Grey routes are arrangements that fall outside the regular course of business between the licensed telecoms companies in each country. The grey part of the route is usually at the far end where the call is terminated. Up to that point, there are normal arrangements to deliver the call from the subscriber to the sending carrier and between the sending carrier and the satellite or cable operator for the trunk part of the call. The grey-ness arises because at the far end the call is made to appear as if it originates locally, as a domestic call, rather than a more expensive international call. There are a number of types of grey route. Callback, which exploits the functionality of the SS7 signaling system, is discussed in another article.
Arbitrage (or tromboning)
Arbitrage is routing traffic via an intermediate country to take advantage of the differences in settlement rates. If country B has much lower settlement rates with country C than with country A, it might be cheaper for country A to send its traffic for country B via country C. One of the first larger arbitrage routes was for traffic between Australia and the US, which was cheaper if sent via New Zealand and Canada. Arbitrage is and was practiced even before the spread of de-regulation.

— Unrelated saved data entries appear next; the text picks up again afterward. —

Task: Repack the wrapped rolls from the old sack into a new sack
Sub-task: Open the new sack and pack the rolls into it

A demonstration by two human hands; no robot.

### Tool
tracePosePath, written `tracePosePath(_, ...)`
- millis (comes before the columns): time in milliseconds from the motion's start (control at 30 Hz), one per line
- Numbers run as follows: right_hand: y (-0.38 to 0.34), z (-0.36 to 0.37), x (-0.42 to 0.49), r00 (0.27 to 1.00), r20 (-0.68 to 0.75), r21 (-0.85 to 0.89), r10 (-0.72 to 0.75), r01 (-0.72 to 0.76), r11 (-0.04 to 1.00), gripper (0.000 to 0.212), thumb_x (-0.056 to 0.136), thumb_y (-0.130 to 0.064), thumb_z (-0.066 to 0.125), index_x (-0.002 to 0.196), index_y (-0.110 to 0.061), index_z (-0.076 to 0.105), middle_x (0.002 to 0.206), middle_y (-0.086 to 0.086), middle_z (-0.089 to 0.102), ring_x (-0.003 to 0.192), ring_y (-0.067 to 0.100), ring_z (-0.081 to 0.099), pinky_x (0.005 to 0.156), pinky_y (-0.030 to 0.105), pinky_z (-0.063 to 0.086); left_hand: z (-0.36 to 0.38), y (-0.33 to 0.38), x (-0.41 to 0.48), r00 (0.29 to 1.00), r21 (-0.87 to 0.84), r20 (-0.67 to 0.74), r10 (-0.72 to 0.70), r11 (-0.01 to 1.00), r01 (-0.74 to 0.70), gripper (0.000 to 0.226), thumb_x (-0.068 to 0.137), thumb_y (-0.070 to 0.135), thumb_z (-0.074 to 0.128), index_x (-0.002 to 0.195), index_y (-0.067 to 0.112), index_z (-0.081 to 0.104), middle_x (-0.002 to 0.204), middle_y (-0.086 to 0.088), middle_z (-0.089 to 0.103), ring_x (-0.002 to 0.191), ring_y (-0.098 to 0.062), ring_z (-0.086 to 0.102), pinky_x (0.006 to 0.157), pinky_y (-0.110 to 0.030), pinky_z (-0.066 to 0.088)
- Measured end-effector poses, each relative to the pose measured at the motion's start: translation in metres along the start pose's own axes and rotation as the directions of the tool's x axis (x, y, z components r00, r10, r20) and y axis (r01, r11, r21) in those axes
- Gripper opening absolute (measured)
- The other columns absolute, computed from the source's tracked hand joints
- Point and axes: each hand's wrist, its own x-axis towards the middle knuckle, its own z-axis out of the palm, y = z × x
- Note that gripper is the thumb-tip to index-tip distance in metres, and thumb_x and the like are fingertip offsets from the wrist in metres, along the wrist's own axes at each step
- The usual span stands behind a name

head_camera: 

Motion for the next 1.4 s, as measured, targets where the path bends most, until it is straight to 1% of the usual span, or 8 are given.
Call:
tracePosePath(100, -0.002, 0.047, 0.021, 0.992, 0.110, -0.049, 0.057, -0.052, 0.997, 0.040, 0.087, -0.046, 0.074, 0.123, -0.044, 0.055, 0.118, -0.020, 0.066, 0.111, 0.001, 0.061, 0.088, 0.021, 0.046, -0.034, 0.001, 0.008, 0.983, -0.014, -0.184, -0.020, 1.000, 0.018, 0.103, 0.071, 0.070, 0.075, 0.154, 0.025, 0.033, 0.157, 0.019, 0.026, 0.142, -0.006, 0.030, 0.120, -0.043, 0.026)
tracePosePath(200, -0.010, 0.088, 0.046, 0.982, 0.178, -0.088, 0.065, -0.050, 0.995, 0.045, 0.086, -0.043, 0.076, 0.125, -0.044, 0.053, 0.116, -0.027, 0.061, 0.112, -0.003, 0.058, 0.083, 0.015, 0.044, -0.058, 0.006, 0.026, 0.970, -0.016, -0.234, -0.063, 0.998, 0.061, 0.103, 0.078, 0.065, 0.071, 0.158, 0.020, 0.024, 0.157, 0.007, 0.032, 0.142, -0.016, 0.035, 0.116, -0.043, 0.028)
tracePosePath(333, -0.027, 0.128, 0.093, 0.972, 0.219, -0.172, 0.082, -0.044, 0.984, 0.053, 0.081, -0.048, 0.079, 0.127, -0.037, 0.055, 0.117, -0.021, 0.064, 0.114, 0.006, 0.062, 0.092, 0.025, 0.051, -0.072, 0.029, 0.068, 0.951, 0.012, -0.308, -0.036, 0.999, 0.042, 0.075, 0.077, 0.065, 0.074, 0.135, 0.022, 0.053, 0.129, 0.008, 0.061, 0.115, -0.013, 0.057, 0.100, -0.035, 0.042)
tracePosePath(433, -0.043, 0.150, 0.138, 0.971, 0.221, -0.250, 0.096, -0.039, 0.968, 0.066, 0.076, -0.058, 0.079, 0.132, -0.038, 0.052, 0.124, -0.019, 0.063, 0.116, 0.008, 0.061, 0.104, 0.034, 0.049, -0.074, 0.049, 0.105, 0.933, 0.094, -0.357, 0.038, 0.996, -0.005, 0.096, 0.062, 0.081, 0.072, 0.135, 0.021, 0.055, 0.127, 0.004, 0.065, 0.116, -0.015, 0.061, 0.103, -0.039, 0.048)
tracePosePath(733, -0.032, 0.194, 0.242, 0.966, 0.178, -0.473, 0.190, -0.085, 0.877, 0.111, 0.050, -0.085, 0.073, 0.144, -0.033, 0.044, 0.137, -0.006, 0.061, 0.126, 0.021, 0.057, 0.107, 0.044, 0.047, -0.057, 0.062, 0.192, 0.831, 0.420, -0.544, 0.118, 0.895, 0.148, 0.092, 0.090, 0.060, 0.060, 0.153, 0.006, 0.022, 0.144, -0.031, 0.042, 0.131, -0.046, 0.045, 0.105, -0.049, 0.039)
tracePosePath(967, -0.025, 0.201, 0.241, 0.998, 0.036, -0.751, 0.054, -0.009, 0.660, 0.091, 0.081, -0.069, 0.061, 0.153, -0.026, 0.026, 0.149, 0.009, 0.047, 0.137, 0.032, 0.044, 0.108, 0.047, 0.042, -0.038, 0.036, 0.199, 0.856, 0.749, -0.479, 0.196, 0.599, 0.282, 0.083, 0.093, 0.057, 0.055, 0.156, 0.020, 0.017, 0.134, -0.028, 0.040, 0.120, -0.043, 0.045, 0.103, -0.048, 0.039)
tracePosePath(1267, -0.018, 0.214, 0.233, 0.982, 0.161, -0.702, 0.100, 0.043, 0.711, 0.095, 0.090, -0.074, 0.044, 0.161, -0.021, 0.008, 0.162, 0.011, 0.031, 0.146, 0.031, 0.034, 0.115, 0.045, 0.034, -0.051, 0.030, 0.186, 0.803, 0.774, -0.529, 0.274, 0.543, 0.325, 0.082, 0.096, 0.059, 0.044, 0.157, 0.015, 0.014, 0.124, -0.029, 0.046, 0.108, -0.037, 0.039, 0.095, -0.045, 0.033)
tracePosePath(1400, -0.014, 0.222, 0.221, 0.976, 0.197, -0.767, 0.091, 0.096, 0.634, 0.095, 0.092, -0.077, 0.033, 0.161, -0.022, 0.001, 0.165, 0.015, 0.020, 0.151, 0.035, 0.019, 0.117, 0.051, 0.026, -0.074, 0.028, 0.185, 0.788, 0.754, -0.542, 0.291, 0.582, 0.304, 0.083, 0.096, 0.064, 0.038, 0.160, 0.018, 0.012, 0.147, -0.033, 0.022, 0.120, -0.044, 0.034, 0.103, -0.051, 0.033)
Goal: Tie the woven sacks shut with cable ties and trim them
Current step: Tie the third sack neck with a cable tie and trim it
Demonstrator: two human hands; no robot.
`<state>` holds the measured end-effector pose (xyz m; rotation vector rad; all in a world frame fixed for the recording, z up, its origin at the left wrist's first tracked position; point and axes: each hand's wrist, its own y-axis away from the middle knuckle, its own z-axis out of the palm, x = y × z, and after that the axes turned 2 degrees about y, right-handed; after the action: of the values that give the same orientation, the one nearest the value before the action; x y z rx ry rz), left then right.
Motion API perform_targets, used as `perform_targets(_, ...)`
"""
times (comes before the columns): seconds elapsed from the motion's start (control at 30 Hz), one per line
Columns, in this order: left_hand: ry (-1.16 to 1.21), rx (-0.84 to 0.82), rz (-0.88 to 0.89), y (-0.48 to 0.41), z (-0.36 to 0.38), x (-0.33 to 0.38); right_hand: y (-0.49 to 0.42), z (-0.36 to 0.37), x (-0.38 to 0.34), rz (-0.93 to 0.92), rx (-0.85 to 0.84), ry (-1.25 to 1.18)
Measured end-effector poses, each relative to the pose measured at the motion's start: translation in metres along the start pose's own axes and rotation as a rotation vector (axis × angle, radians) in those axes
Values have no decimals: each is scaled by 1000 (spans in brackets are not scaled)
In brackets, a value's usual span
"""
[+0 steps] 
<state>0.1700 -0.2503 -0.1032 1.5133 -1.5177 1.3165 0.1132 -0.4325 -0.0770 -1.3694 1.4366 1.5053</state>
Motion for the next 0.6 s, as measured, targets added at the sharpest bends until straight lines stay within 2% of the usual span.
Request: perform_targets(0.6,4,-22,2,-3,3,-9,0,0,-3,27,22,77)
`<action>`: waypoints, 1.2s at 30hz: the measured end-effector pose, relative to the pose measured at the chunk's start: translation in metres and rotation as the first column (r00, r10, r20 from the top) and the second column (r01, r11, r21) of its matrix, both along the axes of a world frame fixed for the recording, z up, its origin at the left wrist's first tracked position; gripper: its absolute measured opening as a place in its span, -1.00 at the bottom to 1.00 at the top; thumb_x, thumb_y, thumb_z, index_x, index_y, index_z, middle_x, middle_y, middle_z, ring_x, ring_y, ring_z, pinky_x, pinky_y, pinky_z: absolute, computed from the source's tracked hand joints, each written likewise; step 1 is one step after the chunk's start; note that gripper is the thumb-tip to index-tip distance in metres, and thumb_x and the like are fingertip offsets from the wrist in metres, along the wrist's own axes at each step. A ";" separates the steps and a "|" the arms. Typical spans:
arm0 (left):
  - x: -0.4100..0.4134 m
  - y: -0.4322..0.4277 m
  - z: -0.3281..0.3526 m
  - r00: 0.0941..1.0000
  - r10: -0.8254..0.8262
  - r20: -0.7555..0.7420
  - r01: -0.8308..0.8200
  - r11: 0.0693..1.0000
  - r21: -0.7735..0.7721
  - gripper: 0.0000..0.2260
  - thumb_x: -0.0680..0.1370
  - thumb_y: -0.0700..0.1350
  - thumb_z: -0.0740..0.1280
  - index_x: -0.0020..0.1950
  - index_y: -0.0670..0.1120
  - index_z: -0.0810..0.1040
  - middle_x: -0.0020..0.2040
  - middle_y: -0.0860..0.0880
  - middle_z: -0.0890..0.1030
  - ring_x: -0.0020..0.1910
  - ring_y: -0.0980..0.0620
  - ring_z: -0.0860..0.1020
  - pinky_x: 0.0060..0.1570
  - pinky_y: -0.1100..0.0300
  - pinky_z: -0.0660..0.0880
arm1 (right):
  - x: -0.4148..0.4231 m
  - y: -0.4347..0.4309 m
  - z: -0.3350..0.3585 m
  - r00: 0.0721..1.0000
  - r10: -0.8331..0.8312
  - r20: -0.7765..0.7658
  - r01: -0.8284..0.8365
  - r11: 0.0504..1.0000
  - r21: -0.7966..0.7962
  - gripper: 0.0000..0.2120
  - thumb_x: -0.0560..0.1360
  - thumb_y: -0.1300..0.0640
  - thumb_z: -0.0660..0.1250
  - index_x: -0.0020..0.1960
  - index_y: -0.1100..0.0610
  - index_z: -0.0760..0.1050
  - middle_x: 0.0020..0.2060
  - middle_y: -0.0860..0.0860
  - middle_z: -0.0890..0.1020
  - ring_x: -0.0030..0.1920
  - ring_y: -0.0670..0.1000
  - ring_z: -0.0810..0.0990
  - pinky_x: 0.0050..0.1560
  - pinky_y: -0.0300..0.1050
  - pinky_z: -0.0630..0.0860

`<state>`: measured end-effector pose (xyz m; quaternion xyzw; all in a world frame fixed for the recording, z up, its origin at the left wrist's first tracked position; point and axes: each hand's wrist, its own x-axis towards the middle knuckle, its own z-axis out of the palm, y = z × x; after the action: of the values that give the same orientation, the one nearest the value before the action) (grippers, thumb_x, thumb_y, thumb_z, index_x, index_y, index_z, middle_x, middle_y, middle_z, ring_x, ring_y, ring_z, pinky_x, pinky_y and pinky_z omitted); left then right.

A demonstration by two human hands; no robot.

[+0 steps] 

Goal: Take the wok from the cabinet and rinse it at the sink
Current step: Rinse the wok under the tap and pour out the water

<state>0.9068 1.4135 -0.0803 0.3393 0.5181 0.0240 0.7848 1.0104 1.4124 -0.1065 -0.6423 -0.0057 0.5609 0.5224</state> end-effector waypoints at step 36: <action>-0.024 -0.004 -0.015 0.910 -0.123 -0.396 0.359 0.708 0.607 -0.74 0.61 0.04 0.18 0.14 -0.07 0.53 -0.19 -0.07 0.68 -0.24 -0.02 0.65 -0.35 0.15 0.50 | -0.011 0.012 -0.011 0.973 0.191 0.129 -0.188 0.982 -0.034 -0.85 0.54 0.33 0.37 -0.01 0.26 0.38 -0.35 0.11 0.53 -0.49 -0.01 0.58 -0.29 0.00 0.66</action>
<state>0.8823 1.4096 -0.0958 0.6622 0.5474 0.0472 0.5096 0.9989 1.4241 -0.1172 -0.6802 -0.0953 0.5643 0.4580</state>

Re-origination (or refiling)
Re-origination is the name given to the practice of substituting a new calling line identity (CLI) for the call at some point in its journey. The idea is that the carrier will pay less if the call comes from the country indicated by the new CLI than from the original country.
Re-origination is made possible by the SS7 signaling system, which allows a great deal of call information to be transmitted. In principle the receiving telecoms company can inspect the CLI to see where the call has come from and charge accordingly. In practice, switches are able to remove or change the CLI, thus disguising the origin of the call.
With a small satellite dish on the roofs of its offices in country A and B and a little capacity on a transponder, a company can become a small-scale international carrier. It receives the calls on its PBX in country A, sends them over the satellite link to country B, and sends the calls out into the public telephone network of country B through its PBX there. The PBX in country B leaks the calls from country A into the network in country B, disguising them as local calls.
The trunk route does not have to be a satellite. It can be a dedicated telephone circuit belonging to the company or even a data link carrying VoIP traffic.
Voice calls can be compressed and packaged into voice-over-IP packets and sent over the public Internet or a more direct IP-based data link, thus by-passing the conventional telephone routes into a country.
A carrier receives calls in country A, turns them into IP packets using an IP gateway device and sends them over the Internet to another carrier or ISP in country B, which re-assembles the voice call and sends it out from a PBX. The cost to the carrier is the cost of a local call in the receiving country, not of an international call in the sending country.
The best quality is usually over 'bilaterals': high-capacity direct fiber-optic links between the former national telephone companies. The calls go straight to the far end company managing the national network. Routes to other licensed telecoms companies in de-regulated countries will usually have as high a quality as bilaterals. Satellite transmission adds a slight delay, which is noticeable even over transatlantic calls, though the call quality can be as good as a call over a fiber-optic cable.
At the other end of the quality spectrum is a route using VoIP over the long-distance satellite link terminating in an ISP using a leaky PBX to terminate the calls.
VoIP packets contain a lot of signaling overhead: to carry the 64k of data packet a conventional telecoms network transmits needs around 100k of bandwidth with VoIP. VoIP achieves lower bandwidth by using data compression techniques on the voice part of the data packet and this reduces the call quality.